Ba-chan “lives on a nearby island she build HERSELF.” And it is pretty bad-ass. For one, it turns into a turtle submarine. Ba-chan feeds and takes them to her workshop and after a remote control swallowing incident, they end up in a theme park Ba-chan decided to build underwater.
The departure to The Treasure Trove includes more opportunities to admire the interesting and often humorous details, but it also doubles as a departure from a typical “vacation at grandma’s” narrative. Ishida offers the reader a maze, replete with conversation on how desires can distract us. There is a coaster that goes in circles called “Rat Race,” a Barter Town, etc. We soon learn that Ba-chan created the amusement park to explore questions like: “What’s really valuable?” She finds, “Money is like an amusement park—full of ups and downs and mysterious whirl-arounds.”
A poem returns us to other valuable ways to use our time. She is a seriously awesome grandma. I’m a huge fan of their practice of napping-jutsu (where they dream of things they enjoy.)
The closing page confirms our suspicions of what the narrative and its characters value: “curiosity, resourcefulness, kindness, love, imagination!” I am all about that.

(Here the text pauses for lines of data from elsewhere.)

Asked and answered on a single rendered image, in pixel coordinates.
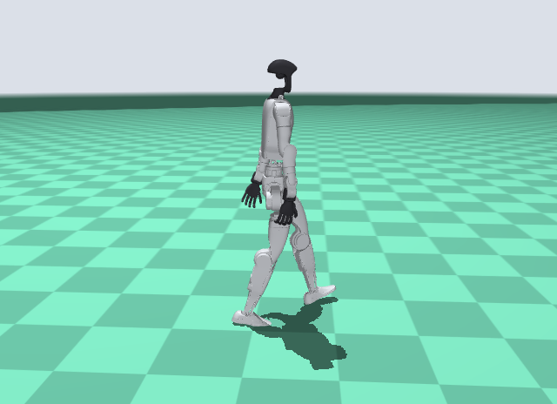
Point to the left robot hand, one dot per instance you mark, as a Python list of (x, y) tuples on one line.
[(253, 190)]

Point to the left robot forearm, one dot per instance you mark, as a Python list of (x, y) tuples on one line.
[(260, 169)]

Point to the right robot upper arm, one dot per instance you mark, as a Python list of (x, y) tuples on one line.
[(282, 113)]

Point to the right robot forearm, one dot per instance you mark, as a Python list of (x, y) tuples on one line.
[(288, 166)]

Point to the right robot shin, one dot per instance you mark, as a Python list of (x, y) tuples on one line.
[(261, 274)]

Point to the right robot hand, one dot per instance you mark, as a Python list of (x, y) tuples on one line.
[(287, 209)]

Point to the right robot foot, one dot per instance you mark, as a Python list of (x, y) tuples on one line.
[(254, 320)]

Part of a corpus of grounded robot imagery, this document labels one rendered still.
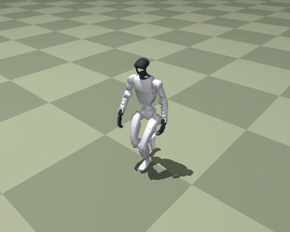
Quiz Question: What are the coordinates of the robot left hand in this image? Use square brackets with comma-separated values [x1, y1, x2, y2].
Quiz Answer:
[156, 119, 167, 135]

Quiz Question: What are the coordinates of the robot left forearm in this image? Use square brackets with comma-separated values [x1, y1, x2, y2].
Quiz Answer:
[161, 100, 168, 123]

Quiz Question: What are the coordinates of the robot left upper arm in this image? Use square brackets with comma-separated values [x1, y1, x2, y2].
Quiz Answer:
[151, 79, 167, 105]

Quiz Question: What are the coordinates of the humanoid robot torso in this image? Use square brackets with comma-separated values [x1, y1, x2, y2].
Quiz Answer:
[133, 74, 157, 120]

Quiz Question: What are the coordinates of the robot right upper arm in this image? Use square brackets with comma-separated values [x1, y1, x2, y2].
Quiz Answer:
[124, 74, 136, 98]

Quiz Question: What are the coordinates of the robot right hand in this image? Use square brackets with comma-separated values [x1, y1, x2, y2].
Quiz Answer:
[117, 109, 123, 128]

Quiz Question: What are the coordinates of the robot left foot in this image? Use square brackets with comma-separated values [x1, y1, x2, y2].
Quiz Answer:
[139, 156, 152, 171]

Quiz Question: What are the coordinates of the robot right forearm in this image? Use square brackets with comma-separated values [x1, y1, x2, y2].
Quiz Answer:
[118, 91, 129, 114]

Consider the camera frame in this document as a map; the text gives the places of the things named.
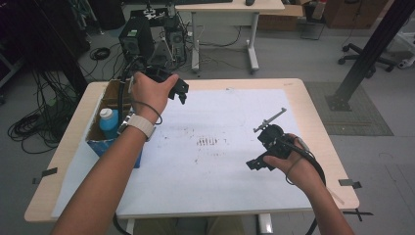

If you’ve known me long, you know I’m not a huge fan of lengthy digressions, especially when they venture into “lessons,” but I found myself amused with Ishida’s book. It may be that I am interested in her unusual approach to the conversation of time and money—of consumerism and what is worth the while and investing in. I’m not sure anyone could successfully accuse her approach of being didactic. The narrative’s “lesson” is written into a Shigin poem, and later, incorporated into a dance under the stars.
I may have been charmed by those quiet insertions of humor, the ninja Frida Kahlo painting, and the playfulness and imagination Ishida offers in her illustrations. I like how the narrative demonstrates what curiosity and creativity can do. I would’ve had this one for my (now grown) Natalya, because of the portrayal of a hard-working, creative genius Ba-chan. Ishida captures the method and madness behind creative work/ers in a fun and energizing way.
Ba-Chan The Ninja Grandma is a fun addition to a library; lovers of Japanese culture will have to check it out for sure. Ishida offers pronunciation immediate to a word in parentheticals, and offers a page of trivia at the end of the book. I can see this in households of creatives, artist and scientist alike (which, notably, the book questions the differentiation between the two).